It took only one sweaty, butt-kicking class to hook me. I began to practice daily, sometimes twice a day. Early 20’s me loved the hard core nature of the very hot and humid room. Wondering every single class if I was going to make it to the end just made it more exciting. The teacher’s instruction “script” described the physiological benefits of each pose which spoke to my science loving brain. I eventually decided to do a teacher training for this style. A few weeks before paying a deposit my partner and I suddenly decided to move back to Japan.

Once back in Japan, the only yoga classes I could find were slow moving hatha, held at recreation centers. All were taught by women in their 70s and 80s. At first I was not very excited about going. The strength and flexibility of these very senior instructors however forced me to re-evaluate the value of this new (to me) style of yoga. Each teacher infused her classes with Zen meditation and philosophy. They introduced me to a softer and deeper layer of yoga (and forced me to study a lot of Japanese words that were unfortunately not very useful for interacting at the local izakaya/bar). I joined a class each morning before work, hopping on trains and pedaling through rice paddies to get to a different rec center each day.

Two years later, as we are preparing to leave Japan, I began to reflect on how different my Vancouver hot yoga classes were to those in Japan. I wondered if either was “real yoga”. And if not, what might “real yoga” actually look like. Hoping to learn the answer to this question I sent my partner home to Canada, and bought an open-ended ticket to India. I flew from Tokyo into New Delhi. Cell Phones and texting were not yet a thing. Internet cafes could only be found in larger centers. In rural areas I had to find a village phone to call home. Someone in an outdoor stall would dial the number and hand me the phone receiver. Little kids would often surround me and repeat any English words they could understand and giggle.

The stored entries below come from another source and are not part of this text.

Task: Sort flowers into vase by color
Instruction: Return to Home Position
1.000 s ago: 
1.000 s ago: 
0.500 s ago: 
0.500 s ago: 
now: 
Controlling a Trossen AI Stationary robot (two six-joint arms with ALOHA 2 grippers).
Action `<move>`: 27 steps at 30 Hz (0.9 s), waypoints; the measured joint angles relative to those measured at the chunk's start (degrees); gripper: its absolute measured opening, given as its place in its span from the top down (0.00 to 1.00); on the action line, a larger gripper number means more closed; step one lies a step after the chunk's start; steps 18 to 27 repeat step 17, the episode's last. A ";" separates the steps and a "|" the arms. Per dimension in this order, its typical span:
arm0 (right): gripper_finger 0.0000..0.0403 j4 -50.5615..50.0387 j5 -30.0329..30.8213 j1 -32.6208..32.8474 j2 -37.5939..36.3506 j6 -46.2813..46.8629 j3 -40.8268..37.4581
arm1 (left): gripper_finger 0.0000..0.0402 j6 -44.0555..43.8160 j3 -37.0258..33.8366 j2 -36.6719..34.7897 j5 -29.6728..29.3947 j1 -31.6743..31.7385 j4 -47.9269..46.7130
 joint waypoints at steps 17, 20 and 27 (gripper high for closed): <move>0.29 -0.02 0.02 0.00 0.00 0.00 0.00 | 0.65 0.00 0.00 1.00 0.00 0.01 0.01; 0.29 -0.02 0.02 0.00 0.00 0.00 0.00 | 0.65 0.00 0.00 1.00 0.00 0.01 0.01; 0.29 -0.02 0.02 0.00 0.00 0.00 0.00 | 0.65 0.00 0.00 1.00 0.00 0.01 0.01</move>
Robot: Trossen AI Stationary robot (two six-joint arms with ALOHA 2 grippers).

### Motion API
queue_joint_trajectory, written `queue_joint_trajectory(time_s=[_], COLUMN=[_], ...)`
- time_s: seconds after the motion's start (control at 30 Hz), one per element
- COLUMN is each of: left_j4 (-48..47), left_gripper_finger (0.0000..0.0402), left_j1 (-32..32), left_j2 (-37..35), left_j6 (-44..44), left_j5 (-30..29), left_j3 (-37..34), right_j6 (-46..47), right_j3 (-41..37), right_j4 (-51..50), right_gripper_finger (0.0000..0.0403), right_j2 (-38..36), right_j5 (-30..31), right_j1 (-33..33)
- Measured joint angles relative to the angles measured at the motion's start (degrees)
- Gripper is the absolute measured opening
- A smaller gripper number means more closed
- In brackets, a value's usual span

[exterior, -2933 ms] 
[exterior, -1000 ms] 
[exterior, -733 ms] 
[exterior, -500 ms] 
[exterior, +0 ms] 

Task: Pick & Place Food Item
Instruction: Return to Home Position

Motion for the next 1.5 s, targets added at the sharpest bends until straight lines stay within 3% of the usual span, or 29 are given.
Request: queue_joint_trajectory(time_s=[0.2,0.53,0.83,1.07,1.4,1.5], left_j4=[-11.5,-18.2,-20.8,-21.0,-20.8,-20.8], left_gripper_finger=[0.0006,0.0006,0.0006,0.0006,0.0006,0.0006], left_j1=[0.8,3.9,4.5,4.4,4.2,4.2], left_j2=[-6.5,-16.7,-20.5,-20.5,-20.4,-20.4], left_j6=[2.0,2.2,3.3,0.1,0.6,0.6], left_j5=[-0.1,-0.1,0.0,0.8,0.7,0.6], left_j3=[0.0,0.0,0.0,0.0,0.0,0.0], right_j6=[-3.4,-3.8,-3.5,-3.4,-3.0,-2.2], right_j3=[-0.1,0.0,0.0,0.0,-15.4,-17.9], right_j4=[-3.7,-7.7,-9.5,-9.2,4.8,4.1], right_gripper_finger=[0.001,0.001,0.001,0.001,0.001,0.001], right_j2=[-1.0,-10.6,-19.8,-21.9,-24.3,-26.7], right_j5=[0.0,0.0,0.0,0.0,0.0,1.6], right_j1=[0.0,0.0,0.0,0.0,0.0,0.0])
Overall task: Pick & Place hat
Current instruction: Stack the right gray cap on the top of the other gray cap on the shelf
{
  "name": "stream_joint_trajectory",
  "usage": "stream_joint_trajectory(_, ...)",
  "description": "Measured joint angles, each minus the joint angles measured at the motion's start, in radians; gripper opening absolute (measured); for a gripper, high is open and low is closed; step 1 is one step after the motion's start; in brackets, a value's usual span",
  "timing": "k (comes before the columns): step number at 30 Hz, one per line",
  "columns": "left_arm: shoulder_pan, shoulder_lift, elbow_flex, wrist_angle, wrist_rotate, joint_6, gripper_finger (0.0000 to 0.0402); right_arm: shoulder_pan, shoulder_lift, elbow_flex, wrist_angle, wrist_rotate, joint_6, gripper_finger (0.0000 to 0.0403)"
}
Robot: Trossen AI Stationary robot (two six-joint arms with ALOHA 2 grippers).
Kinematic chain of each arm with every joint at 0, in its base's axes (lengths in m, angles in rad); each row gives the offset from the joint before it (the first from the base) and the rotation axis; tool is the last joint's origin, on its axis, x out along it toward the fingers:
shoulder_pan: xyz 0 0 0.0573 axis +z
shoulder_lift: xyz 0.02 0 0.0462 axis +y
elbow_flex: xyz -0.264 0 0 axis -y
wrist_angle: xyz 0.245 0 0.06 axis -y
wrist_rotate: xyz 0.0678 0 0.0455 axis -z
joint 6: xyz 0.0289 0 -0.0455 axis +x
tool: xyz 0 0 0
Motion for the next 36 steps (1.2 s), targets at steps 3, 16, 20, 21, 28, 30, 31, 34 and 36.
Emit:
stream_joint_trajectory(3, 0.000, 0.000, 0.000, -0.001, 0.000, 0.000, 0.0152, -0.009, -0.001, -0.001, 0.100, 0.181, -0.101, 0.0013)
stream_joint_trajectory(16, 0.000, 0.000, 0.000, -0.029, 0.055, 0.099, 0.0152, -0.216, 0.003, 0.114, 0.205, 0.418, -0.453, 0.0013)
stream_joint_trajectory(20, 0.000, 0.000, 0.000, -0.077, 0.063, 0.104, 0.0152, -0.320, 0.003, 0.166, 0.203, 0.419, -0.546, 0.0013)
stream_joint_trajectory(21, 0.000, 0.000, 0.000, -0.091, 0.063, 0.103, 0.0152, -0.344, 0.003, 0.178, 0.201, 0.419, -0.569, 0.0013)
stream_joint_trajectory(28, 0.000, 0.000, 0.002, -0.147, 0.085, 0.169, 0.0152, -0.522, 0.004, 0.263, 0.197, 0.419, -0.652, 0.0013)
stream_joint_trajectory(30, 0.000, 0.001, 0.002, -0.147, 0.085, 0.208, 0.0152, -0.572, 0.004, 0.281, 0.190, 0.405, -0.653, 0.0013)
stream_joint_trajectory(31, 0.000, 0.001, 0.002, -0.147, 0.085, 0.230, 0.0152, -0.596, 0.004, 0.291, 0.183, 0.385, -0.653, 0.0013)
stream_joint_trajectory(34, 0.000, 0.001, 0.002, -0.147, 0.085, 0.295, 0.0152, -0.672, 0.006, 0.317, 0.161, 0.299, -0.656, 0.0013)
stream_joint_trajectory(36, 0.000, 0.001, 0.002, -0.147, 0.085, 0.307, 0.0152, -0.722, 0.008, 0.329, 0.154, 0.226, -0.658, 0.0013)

After a few weeks of hopping trains around India I arrived at an ashram in Maharashta. It was near the holy city of Nashik. It was here that I completed my first yoga teacher training. Studying beneath the mountain top peak known as Hanuman’s birthplace I could not have asked for a better place to be introduced to yoga’s roots. Each full day included early morning meditation, two hours of asana & pranayama (twice daily), yoga nidra, lectures from local doctors and teachers, morning and evening aarti ceremonies, mantra, all punctuated with locally grown and prepared ayurvedic guided meals. A month of busy study days flew by. With my first teaching certificate and a heart full of gratitude I began to work my way north toward Rishikesh (where the Beatles famously studied in the 60’s). This spiritual town sits on the banks of the river Ganges. The water is clear and fast flowing as it leaves the Himalayas. It is densely packed with ashrams, vegetarian-only food, swamis, and seekers. I spent months taking part in various yoga trainings. Eventually I found a teacher who resonanated with where I was at that point in my life. I studied with him in his ashram until I felt it was time to return home.

Once home I began to teach yoga classes, first as a part time job, and then throughout my pregnancies. When my maternal leave was up, instead of going back to my old job, I decided to begin to teaching yoga full time and never looked back. I have since returned to India multiple times to study yoga with old and new yoga teachers, and to become an ayurvedic practioner. Over the years I have also studied with teachers in various parts of Canada and the US. Every single teacher has helped expand my understanding of the practice of yoga. For a time I immersed myself in the study of prenatal yoga and it impacts pregnancy and childbirth. Yin yoga brought concepts of skeletal variation, and fascia into focus. Vinyasa flow helped me explore moving meditation. Neurogenic yoga added a layer of therapeutic insight.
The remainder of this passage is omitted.